This quote, a well known one, by Alice Munro just kills me.
I guess I’m a kind of anachronism… because I write about places where your roots are and most people don’t live that kind of life any more at all. Most writers, probably, the writers who are most in tune with our time, write about places that have no texture, because this is where most of us live.
I don’t buy it, but I sense the question of change here, like watching 24 hour news and thus washed over by the “present.” Texture must be sense, the sense of space and the suitability of being in it. I don’t buy it because I wont necessarily live where my son or daughter “will” live. Munro’s stories draw me because they pull at the notion of memory from many directions. The recall the smaller elements of experience. These become vast.
I love Munro. But it does seem that her stories are grounded in human nature just as much as era or background. I think that the main thing that comes through with her are the characters. Could they be placed in the more unusual spaces of current contemporary fiction, I don’t know. It’d be neat to see how they get along. As readers we do open ourselves up more now to accept the unknown without seeking the comfort of home.
I disagree with her sentence that begins with “Most writers”. Drop that phrase and I would agree with the resulting sentiment. True Historical backdrops seem too often overlooked.. and I’m talking before the 20th cenury here. Perhaps mainstream writers find it too much of a challenge/hassle to write in Period setting. One does have to be a bit of a history buff. But isn’t that why Writers always seemed to excely in History in school ;-)
Perhaps it’s more simple than that: Writers don’t want to be looked at as outdated. Though any writer with his or her salt shouldn’t ever worry about that.
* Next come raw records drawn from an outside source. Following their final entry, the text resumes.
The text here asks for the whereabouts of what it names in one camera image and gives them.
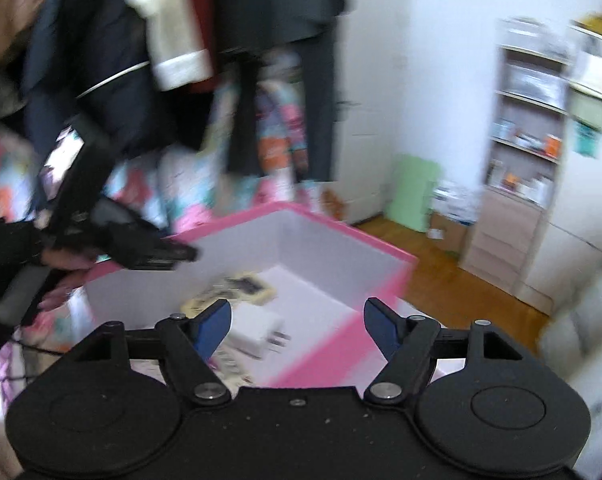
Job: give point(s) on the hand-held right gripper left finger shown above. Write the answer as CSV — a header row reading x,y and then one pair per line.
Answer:
x,y
214,327

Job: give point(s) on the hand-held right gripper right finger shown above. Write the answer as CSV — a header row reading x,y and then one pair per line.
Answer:
x,y
381,331

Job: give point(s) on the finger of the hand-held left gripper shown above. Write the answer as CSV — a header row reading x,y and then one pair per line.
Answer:
x,y
156,250

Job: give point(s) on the white charger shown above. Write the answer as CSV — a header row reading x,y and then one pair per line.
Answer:
x,y
255,335

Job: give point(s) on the cream remote control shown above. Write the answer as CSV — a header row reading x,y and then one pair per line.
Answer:
x,y
243,287

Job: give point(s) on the pink cardboard box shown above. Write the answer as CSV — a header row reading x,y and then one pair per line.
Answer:
x,y
331,280

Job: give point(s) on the person's left hand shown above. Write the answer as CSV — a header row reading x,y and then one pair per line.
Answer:
x,y
63,260

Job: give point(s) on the floral quilt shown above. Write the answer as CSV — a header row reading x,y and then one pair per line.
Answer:
x,y
191,175

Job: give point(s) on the small cardboard box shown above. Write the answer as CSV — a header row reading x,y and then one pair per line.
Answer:
x,y
448,232

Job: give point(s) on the black jacket with white piping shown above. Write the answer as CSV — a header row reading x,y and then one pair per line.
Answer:
x,y
81,75

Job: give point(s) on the green folding chair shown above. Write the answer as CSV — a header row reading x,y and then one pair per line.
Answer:
x,y
411,192

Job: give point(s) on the cream fleece-lined coat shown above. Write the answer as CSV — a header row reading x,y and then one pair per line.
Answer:
x,y
168,25

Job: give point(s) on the red garment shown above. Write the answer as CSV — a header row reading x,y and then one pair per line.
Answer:
x,y
201,15

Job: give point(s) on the wooden shelf unit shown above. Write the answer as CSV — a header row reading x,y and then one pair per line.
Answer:
x,y
518,160

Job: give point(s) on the white door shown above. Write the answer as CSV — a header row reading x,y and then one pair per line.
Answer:
x,y
363,110

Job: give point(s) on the black hanging coat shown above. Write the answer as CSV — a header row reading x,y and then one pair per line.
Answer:
x,y
281,50

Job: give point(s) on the orange pill bottle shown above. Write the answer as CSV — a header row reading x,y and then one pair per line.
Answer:
x,y
553,146

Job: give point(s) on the teal card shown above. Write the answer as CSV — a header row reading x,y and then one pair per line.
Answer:
x,y
587,139

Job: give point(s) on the green hanging pouch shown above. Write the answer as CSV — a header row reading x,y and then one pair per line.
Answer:
x,y
591,112

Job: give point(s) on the white tote bag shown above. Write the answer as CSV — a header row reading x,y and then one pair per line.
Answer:
x,y
593,75

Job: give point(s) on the clear plastic storage box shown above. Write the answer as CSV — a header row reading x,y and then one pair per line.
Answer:
x,y
533,35
Sort of related here: I’ve recently started mapping the framework to a new novel that takes place during and after the Second Crusade. One of the main things I have to keep in mind is not to make my characters too-forward thinking. There are just some thoughts and ideals that would be too advanced for a character in that period of history. But these are the kinds of challenges I like as a writer, since they force me to be a sort of anachronism. I like being an anachronistic (is that a word? lol) writer. That’s where I find my strength is because we can always learn from history.
Anyway, I find the quote to be too ambiguous. Just another writer using complex psychological phrases to describe the writing craft. I don’t know why writers do this? Leave the fancy dress-ups to the scholars and journalists. What good is a writer whose language goes over the head of the reader?
Josh,
I don’t read a language that’s over the head here. The issue, I feel, is a question of craft. If you want to write about the crusades then the question of texture and built memory here, as Munro suggests it here, matters.
I don’t have issue with her drawing a connection between writing and anachronism. I have issue with how she brought this across in her quote. I feel as though I’m missing something very imporatnt she is trying to say to me as writer. For some reason I just can’t because of they way she is speaking here.